Jours d’été et bêtise aquatique
Chaque année, l’arrivée des splendides jours d’été, aussi merveilleusement soudains que stupéfiants de brièveté, coïncide avec la réquisition hostile de certains des plus beaux plans d’eau du Québec par l’escouade des moteurs en furie.
Rarement petits, parfois moyens, souvent trop gros et très souvent beaucoup trop gros, les engins hurlent, vrombissent, gargouillent, boucanent, suintent, rugissent, pilonnent, sillonnent, zigonnent, zigzaguent, passent, repassent, outrepassent et se surpassent sans répit, garrochant par-dessus bord des gallons de pétrole aussi chèrement payés que rapidement vomis dans la nature.
Pendant que les Sea-doo bourdonnent et maringouinnent à temps plein au bord de la plage dans une cacophonie mariant la sableuse à ruban, la fraiseuse du dentiste et la scie à chaîne en perdition, démontrant leur très inspirante adresse aux baigneurs impressionnés qui pataugent dans l’huile, les bateauxà-vagues — oui, quelqu’un a eu l’idée d’inventer ces abominables machins faits spécifiquement pour détabarnaquer les berges et le fond des lacs au maximum — ajoutent une solide dose de top-forty craché assez fort pour que la population environnante ait le privilège d’en comprendre les paroles par-dessus le barda de toutes ces mécaniques.
Vous pensiez vous installer au bord de l’eau pour y respirer du bon air, prendre du soleil, vous saouler du son des vagues et de la caresse du vent?

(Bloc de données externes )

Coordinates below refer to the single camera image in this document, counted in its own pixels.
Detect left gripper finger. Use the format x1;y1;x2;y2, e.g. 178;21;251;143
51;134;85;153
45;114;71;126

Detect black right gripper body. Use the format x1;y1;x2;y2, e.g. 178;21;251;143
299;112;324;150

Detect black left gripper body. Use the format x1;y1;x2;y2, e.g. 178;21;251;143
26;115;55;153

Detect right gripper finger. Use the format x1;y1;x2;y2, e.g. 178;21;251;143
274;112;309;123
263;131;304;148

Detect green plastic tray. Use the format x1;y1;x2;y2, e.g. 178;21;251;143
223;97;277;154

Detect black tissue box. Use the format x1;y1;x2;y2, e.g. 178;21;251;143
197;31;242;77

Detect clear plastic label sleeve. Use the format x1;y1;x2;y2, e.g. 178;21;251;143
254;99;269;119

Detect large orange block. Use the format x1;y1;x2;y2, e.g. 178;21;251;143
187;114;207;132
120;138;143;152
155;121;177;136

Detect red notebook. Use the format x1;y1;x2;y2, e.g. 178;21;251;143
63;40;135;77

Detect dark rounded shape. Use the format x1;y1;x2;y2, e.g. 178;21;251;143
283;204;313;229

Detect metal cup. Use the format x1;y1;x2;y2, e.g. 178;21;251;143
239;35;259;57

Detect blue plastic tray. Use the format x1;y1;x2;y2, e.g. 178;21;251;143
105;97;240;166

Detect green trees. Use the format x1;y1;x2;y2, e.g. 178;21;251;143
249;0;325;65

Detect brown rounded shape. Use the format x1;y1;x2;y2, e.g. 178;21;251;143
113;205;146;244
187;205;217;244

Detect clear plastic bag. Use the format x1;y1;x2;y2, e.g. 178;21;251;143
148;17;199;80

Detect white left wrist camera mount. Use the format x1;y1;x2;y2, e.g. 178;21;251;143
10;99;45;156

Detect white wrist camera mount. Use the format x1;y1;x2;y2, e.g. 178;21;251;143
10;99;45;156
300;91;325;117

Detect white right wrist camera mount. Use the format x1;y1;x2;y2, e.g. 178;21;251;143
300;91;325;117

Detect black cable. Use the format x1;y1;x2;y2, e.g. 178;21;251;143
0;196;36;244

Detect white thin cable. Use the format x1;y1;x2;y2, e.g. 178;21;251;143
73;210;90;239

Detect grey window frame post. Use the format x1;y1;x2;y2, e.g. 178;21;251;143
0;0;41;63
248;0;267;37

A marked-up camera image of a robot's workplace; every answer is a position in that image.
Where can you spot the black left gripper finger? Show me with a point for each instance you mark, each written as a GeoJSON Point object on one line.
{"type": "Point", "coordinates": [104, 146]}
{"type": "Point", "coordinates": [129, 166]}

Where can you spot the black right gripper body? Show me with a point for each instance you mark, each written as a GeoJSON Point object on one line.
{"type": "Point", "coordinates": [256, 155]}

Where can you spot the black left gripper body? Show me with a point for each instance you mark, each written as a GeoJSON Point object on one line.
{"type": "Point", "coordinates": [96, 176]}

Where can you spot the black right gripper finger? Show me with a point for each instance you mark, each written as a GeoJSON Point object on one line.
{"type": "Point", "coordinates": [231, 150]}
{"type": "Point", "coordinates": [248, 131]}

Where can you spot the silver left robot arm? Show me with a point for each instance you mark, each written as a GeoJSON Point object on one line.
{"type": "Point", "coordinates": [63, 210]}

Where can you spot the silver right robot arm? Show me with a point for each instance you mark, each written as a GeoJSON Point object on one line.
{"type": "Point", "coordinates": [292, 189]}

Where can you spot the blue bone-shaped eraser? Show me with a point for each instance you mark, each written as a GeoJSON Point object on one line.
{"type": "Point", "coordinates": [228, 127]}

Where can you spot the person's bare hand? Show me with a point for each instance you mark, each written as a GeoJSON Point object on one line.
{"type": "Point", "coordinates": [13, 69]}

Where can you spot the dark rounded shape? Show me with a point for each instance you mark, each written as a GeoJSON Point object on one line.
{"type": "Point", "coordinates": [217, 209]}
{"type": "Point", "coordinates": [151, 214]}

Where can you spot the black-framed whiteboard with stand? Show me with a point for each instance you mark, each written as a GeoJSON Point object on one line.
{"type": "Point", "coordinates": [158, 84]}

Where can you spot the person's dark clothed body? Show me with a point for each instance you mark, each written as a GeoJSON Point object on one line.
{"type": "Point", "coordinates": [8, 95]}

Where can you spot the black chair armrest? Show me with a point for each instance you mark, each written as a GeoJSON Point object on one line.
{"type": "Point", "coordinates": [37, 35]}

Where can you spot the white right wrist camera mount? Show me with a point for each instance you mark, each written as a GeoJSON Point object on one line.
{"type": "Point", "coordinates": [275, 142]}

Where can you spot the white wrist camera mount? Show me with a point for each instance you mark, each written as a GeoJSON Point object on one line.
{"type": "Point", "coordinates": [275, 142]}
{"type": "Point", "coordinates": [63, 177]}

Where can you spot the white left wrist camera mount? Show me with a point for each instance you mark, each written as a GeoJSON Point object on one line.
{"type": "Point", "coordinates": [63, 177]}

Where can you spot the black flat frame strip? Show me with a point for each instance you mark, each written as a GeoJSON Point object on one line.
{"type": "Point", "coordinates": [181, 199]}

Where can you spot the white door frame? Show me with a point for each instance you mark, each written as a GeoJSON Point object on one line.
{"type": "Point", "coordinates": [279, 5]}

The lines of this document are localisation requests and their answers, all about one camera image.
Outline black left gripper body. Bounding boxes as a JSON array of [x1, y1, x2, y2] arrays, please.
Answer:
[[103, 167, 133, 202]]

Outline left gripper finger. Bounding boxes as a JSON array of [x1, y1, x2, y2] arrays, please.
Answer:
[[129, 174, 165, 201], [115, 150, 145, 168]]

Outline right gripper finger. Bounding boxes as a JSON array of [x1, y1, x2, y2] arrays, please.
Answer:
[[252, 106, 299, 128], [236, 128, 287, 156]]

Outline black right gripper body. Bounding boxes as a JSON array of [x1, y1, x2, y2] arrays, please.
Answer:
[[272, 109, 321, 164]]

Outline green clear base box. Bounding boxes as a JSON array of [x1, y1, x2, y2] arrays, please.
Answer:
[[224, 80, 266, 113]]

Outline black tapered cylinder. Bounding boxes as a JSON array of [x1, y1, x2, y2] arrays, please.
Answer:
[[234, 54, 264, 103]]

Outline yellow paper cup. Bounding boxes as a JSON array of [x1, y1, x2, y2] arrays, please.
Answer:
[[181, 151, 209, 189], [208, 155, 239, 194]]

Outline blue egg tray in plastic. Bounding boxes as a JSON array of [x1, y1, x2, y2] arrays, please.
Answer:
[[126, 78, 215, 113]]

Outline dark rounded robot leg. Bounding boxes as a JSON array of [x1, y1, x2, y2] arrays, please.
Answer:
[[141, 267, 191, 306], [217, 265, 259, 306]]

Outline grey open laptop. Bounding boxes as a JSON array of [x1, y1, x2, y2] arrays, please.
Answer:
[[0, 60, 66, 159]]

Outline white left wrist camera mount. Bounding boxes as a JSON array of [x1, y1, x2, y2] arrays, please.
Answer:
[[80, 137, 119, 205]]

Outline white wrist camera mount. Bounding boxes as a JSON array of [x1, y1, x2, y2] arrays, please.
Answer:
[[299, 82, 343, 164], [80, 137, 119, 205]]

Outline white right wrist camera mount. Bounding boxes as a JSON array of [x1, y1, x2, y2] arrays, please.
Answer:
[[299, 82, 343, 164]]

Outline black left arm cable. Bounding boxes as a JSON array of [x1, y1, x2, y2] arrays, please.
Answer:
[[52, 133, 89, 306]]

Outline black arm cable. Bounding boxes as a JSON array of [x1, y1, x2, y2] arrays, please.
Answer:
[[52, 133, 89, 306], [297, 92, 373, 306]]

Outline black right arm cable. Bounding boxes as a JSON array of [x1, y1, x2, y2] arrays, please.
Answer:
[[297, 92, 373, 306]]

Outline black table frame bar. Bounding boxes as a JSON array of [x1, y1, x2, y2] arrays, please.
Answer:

Vous n’êtes que des granoles finis malencontreusement sortis de leurs ponchos des années 1960. Fuck you. Vous vous taperez le nuage de gaz et la foire d’empoigne entre les pistons, les hélices, Despacito et Enter Sandman, ou bien vous retournerez fumer de la camomille dans votre tente en laine bio. Vous aviez l’idée saugrenue de faire du canot, du kayak, ou, summum de la fifure, de la voile? Dans un vortex de monoxyde, de vagues anarchiques, de vacarme et de manoeuvres ineptes, on vous écoeurera assez pour que vous sortiez de l’eau en courant, vos agrès de hippie sous le bras. Dehors, les faiseux de macramé et les mangeux de luzerne ! L’avenir appartient au douchebag mégapétropropulsé équipé pour se rendre à Saint-Malo d’un seul coup de manette et affronter un tsunami en chemin. Si traverser le lac te prend plus de temps qu’avaler une demie-Coors light et ne fait pas déguerpir la faune à des kilomètres à la ronde, tu n’as pas d’affaire là.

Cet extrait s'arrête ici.